DC Athletics - Bad TV
The Friday night game between Dunbar and Coolidge High was broadcast nationally although a lot of people were not able to see it because their cable systems don’t carry ESPNU-TV. I watched the game via Direct TV and came away incredibly impressed with the young men on both sides of the ball.
Dunbar, the clear favorite with a few players headed to division one colleges proved too big, too fast and perhaps too talented for Coolidge. But a big part of me was pulling for the younger, smaller and less experienced Coolidge players who refused to give an inch throughout the hard fought contest.
Dunbar won the game but there were no losers on this night, except for maybe DC Public school officials, the Mayors and Council members over the years who have been going at public school athletic budgets with a sharp knife. Even though hundreds of thousands of dollars was committed, most of it in overtime pay, to get the Dunbar facilities ready for last week’s big game, the cameras and the ESPNU broadcasters showed us and the country just how bad our facilities are when compared to other high schools that have been featured on National TV.
The football field was marked; lines and numbers drawn and that isn’t always the case; but the water left by recent rain was so heavy that players were running around and not through the puddles.

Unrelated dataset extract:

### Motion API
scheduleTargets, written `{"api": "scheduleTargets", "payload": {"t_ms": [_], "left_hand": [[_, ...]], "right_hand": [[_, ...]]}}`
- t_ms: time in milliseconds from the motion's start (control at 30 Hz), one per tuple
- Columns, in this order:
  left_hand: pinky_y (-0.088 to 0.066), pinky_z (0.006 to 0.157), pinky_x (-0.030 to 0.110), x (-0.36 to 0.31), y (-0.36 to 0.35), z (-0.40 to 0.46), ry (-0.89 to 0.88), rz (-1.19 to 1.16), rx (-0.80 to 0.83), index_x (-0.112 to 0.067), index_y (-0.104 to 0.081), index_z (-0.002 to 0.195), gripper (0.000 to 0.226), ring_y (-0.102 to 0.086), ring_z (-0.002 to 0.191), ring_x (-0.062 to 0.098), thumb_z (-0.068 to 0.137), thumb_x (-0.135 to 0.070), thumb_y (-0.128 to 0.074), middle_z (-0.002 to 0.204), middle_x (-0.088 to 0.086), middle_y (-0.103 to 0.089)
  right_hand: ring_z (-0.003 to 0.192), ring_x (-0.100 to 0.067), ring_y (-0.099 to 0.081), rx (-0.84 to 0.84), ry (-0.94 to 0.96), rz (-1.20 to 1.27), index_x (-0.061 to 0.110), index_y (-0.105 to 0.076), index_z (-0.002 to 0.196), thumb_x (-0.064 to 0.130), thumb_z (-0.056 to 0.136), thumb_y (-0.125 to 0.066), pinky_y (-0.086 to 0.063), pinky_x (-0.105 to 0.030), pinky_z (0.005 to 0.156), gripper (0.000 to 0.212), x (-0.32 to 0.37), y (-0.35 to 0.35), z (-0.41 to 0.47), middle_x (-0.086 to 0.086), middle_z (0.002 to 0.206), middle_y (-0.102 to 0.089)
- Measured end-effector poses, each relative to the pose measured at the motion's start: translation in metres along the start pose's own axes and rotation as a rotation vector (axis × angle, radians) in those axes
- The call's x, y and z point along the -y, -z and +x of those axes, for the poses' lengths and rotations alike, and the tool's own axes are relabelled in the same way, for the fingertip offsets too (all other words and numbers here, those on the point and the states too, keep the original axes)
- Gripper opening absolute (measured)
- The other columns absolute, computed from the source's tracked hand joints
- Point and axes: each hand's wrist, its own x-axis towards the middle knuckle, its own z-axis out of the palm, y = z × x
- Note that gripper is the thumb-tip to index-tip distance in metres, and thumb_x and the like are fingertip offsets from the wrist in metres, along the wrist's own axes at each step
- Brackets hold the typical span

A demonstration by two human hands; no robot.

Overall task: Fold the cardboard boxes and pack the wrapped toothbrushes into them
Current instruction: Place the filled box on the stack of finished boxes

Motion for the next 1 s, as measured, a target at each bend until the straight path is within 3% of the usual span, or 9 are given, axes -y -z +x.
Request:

The grass looked horrible. The kind you see in a vacant abandoned lot. The football field was surrounded by a track that is not suited for running; in fact there is no track at any DC public school that meets minimum standards for an official track meet. I felt badly for the players Friday night and all the DC public school athletes who have gone before them under such terrible playing conditions.
The temperature inside Dunbar’s gym was more suited for a sauna when we toured the school last week to inspect the repairs. Lockers had been painted, showers repaired and the room where players had been using weights donated by a prison had been emptied in anticipation of a new set of weights. The DC Council has now appropriated tens of millions of dollars to correct deficiencies throughout the city’s public school buildings. The shame is that it has taken this long.
One Dunbar assistant coach told me that fixing conditions in the athletic departments should have been part of the Mayor’s Crime emergency. “We’re keeping kids out of trouble in here year round” he said.